_INFORMATION SHOWN_

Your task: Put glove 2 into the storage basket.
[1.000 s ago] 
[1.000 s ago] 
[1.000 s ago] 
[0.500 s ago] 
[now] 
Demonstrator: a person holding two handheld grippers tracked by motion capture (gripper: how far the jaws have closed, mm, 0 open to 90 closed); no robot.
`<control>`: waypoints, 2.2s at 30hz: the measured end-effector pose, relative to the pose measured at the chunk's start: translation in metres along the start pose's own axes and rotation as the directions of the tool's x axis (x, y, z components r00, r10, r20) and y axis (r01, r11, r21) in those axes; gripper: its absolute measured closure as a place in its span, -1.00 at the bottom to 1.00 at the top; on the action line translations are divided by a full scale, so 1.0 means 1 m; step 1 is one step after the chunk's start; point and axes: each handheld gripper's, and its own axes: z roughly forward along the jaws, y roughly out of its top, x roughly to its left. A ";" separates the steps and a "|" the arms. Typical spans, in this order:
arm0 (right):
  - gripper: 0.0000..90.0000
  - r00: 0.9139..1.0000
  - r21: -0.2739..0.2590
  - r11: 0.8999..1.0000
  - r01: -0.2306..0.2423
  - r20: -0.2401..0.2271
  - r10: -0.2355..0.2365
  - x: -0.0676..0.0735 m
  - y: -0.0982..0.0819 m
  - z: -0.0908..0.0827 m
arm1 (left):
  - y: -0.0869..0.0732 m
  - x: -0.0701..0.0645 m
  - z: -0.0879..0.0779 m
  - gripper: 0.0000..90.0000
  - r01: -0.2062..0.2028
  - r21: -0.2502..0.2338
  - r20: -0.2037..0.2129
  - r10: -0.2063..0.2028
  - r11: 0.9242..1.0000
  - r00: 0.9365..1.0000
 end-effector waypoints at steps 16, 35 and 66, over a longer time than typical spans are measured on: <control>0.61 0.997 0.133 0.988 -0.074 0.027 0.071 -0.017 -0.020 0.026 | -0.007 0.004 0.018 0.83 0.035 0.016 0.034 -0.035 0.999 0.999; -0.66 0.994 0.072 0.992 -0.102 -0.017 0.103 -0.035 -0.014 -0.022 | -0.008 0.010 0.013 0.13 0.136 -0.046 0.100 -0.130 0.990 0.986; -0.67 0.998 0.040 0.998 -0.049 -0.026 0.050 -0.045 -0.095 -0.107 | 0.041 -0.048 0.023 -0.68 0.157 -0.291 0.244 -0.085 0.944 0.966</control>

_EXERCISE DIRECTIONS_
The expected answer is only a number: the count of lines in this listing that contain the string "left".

_RESULT OF THE TASK_
2